After decades of discussion and planning, Toronto has secured the funding to build the much-anticipated Waterfront East Light Rail Transit (LRT), but the celebratory announcement is shadowed by a critical detail: the city alone will bear the financial responsibility for any cost overruns.
In an agreement announced in early April, the federal, provincial, and municipal governments confirmed a three-way split for the project’s $3 billion price tag, with each contributing $1 billion. The 3.8-kilometre line is a crucial piece of infrastructure intended to connect Union Station to the city’s rapidly developing Port Lands, with a target completion date in the early 2030s.
However, the agreement released by the province stipulates that its financial commitment, along with Ottawa's, is capped. Any expenses beyond the initial $3 billion budget will fall to the City of Toronto, which is already grappling with a significant state-of-good-repair backlog for its existing infrastructure. The city was first directed to begin design work with Waterfront Toronto and the TTC back in 2019.

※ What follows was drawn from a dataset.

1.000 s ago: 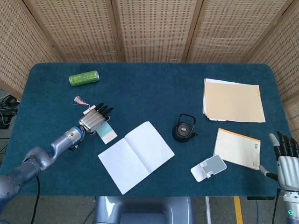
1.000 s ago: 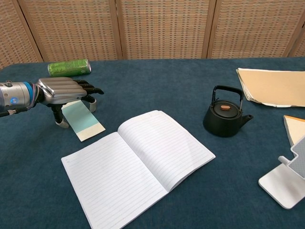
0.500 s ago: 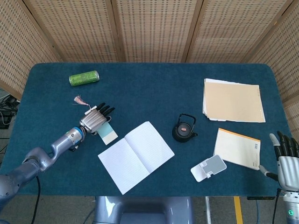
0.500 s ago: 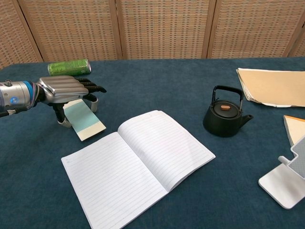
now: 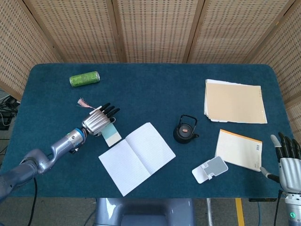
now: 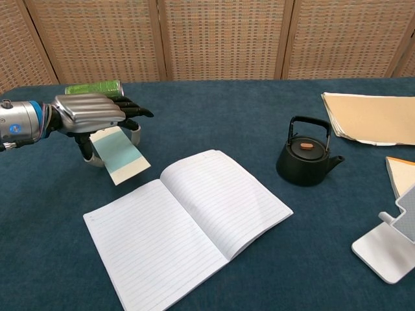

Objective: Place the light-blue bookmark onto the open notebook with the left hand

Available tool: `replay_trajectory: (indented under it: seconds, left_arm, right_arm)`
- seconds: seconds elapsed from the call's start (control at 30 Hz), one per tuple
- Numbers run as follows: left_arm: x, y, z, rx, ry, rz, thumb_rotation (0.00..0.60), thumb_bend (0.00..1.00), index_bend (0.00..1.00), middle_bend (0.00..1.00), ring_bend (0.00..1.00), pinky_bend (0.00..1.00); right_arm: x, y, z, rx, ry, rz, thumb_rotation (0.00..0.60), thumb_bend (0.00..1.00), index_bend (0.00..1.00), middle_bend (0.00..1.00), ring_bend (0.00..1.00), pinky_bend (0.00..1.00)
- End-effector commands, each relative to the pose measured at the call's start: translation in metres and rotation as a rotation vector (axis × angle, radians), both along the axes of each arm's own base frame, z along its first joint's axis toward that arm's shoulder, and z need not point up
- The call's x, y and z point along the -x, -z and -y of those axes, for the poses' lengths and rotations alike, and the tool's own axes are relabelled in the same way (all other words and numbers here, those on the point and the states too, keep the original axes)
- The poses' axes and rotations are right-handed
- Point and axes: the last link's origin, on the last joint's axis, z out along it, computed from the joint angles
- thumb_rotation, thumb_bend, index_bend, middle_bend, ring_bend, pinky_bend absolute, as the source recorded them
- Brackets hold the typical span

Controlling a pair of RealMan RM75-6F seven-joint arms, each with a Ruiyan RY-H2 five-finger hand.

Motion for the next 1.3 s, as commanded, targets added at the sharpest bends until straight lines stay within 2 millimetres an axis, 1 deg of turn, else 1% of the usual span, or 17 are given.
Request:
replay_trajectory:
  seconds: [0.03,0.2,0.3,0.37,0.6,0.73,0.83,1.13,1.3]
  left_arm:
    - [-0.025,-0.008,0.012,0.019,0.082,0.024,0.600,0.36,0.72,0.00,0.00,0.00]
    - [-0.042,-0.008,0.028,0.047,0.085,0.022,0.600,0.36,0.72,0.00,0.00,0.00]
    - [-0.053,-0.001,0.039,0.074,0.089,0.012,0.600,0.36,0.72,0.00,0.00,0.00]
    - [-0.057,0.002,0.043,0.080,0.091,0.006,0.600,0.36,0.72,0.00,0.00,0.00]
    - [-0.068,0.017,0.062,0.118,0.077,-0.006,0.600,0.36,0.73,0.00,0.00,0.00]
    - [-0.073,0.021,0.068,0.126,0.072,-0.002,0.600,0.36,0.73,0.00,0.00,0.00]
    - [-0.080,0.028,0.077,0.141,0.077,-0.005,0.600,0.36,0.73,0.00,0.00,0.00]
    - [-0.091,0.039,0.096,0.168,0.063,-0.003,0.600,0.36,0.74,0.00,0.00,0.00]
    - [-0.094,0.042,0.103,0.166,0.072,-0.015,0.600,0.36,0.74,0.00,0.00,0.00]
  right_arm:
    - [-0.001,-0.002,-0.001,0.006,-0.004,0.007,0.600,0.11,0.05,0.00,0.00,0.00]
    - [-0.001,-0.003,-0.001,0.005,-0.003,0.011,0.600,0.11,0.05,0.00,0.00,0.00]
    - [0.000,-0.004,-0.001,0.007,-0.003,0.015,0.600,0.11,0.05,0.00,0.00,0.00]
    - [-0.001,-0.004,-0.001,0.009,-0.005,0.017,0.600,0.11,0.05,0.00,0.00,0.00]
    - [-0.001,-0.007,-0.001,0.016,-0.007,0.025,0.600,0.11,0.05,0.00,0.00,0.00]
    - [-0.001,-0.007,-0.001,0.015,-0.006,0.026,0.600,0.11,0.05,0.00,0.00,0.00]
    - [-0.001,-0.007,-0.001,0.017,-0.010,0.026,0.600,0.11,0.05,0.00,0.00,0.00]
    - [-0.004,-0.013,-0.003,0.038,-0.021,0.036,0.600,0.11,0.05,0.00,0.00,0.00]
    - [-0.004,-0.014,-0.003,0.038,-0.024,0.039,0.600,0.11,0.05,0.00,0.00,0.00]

The stipulation raises alarms given the recent history of major transit projects in the city. The Eglinton Crosstown (Line 5) and Finch West (Line 6) LRTs, both managed by the provincial agency Metrolinx, ran a combined total of billions over budget, creating years of construction delays and public frustration.
Cost overruns a 'serious concern' for city councillor
The financial arrangement has drawn sharp criticism from some at city hall. TTC board member Coun. Josh Matlow voiced apprehension about the potential burden on Toronto taxpayers, arguing the transit line will serve the wider Greater Toronto Area.
I have very serious concerns about how this agreement has been put together. I have real concerns that Toronto is seen as a source of revenue for the provincial government rather than Ontario's capital city that needs support and investment by the province.
In response to questions about why the mayor agreed to such terms, press secretary Braman Thillainathan stated that the project is in its early stages and has no current overruns. "What is true as of right now is that we are $2 billion further ahead, and the Waterfront East LRT can now actually be built, due to the Mayor's work," Thillainathan said.
In a departure from previous projects, Ontario’s Transportation Minister, Prabmeet Sarkaria, confirmed that the provincial agency Metrolinx will not lead the construction. While Sarkaria has indicated the TTC will helm the project, the city's own transportation expansion department has been providing updates to council, leaving the ultimate leadership structure to be clarified at a later date.

'Astronomically high' price tag raises questions
Even without potential overruns, the project’s initial cost is staggering. At $3 billion for 3.8 kilometres, the price averages out to $789 million per kilometre, a figure that transportation consultant Jonathan English calls “astronomically high.”
English, who recently authored a report on Canadian transit infrastructure costs, notes that a significant portion of the expense will likely come from the complex work of integrating the new line with the existing hub at Union Station. He says that while it’s standard for upper levels of government to refuse liability for overruns on projects they don’t directly manage, the clause creates a powerful incentive for the city.
“This is a way to make sure that the city, as it delivers this project, tries to keep as firm a hand on keeping costs from going up as possible,” English said in an interview.
The concern is not just theoretical. Large-scale public transit projects are notoriously complex, involving everything from tunnelling near existing foundations to relocating vast networks of underground utilities and negotiating with countless stakeholders. The precedent set by other major Canadian transit undertakings, like Melbourne\'s airport rail link, shows that massive budgets and multi-year timelines are the global norm for transformative infrastructure.
Lessons from past projects could be key
While cost overruns are common, English insists they are not inevitable. He points to Ontario’s own history with large-scale projects as a source of optimism, highlighting the province’s experience with nuclear reactor refurbishment. A 2010 restoration went $2 billion over budget, but the more recent Darlington plant refurbishment was completed this year at $150 million under budget, demonstrating an ability to learn from past failures.
“I think that there are a lot of opportunities to learn lessons from successful projects,” English said. The key will be whether the city and its partners can apply the hard-won lessons from the Eglinton Crosstown and other challenging builds to keep the Waterfront East LRT on track financially.
The project is seen as vital for unlocking the potential of Toronto’s eastern waterfront, a post-industrial area undergoing a massive revitalization. The new LRT will provide essential transit for thousands of new residents and workers in the Port Lands and East Bayfront neighbourhoods, connecting them seamlessly to the city’s primary transit hub.
As the Northlander train undergoes testing for its return to service, the Waterfront LRT represents another major investment in Ontario’s transportation network. However, with tensions already present between GTHA transit unions and the province, the question of who pays when things go wrong remains a sensitive political issue. For now, the Waterfront East LRT is moving forward, but with a significant financial risk resting squarely on the city’s shoulders. The project is scheduled for completion in the early 2030s.